Paraguayan educator, poet and communist

Carmen Soler (June 4, 1924 – November 19, 1985) was a Paraguayan educator, poet and member of the Paraguayan Communist Party. She was noted for being imprisoned and exiled several times for fighting against the dictatorship of Alfredo Stroessner.

==Early life and education==
Soler was born on June 4, 1924, in Asunción, Paraguay, Where she attended both primary and secondary school.

==Career==
After completing her studies and already married to Marcus Aurelius Aponte, she moved to Chaco where she worked as a bilingual rural school teacher. There she first encountered social problems such as villagers without land, and the extreme poverty in which the Indians lived.

===Political militancy and poetry===
In 1947, she joined the Febreristas, a socialist movement in which her brother, Miguel Angel Soler, was already active. She participated actively in the struggle against the dictator Moríñigo, wanting to address social inequalities that existed in the country.

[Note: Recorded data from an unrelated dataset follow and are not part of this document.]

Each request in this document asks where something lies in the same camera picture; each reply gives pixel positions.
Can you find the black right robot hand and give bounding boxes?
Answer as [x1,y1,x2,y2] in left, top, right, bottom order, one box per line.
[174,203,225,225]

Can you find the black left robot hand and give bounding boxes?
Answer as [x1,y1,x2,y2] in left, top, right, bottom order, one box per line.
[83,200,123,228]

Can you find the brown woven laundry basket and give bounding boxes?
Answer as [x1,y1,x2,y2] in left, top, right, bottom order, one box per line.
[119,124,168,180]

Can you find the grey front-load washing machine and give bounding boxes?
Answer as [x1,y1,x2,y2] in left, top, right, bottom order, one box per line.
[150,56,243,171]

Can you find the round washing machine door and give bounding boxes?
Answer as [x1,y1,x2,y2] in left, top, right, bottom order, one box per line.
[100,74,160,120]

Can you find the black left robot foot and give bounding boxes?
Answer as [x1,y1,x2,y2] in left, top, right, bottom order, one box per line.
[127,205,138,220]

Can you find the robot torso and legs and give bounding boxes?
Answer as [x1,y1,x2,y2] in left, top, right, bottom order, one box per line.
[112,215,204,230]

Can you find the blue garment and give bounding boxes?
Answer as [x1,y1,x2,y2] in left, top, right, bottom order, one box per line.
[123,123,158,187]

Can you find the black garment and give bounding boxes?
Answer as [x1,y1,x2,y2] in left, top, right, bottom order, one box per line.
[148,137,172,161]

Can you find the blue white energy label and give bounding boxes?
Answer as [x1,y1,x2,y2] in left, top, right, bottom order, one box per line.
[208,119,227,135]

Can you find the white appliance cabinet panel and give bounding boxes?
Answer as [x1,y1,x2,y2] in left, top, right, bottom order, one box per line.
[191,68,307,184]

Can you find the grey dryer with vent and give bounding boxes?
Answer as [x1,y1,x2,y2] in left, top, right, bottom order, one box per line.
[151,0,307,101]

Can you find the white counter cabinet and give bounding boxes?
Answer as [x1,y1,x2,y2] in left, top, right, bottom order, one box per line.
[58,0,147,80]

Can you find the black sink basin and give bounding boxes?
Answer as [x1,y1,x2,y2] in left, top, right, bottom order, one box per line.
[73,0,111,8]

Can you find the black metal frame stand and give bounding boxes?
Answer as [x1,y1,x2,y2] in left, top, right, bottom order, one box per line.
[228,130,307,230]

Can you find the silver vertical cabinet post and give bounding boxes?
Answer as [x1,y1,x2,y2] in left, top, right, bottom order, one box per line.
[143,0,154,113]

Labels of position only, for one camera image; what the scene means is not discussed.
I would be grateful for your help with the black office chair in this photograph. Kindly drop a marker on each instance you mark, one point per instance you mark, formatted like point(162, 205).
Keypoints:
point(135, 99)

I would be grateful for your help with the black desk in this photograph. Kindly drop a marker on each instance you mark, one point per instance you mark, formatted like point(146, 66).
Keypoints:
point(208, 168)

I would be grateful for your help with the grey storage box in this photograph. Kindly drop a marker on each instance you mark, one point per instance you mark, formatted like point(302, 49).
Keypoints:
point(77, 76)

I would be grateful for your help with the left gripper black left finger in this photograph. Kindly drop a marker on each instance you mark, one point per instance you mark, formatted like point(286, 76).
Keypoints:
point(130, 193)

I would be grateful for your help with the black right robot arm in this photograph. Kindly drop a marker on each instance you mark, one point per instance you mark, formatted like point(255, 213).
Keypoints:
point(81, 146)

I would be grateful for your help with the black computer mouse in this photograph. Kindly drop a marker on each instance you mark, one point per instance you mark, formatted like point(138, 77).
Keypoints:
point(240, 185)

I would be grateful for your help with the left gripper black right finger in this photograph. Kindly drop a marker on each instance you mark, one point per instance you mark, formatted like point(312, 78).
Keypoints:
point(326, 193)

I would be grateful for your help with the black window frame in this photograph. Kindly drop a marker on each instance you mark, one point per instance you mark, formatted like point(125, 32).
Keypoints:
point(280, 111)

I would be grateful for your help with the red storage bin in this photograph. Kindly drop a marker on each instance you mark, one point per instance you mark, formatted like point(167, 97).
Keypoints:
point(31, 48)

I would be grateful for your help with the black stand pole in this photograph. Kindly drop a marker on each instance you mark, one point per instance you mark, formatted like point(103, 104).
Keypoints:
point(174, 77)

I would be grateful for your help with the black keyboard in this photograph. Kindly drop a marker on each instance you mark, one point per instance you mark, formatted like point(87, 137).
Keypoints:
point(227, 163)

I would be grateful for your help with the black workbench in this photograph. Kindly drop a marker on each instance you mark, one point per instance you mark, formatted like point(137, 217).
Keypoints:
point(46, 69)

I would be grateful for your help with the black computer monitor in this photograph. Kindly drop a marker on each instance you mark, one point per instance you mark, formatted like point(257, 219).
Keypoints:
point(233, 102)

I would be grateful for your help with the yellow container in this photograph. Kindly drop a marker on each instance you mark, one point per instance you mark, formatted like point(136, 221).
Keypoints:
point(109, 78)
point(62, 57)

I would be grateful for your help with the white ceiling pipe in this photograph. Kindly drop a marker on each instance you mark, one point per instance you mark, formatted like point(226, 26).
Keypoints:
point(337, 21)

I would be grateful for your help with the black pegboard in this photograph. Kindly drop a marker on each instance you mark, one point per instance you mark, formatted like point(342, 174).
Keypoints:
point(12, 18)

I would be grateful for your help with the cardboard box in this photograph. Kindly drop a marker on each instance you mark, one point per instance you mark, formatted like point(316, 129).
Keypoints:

After the Civil War of 1947, she was forced into exile in Buenos Aires, where she continued to contact the Febreristas Liberation Bloc, defending the Marxist positions within the movement.

It was in exile that she began to compose poems, in which she related the experiences of her life. In her poems are her aesthetic definitions, her commitment, her longing for her homeland. Those dated 1955, 1960 and 1968 contain her testimony from prison.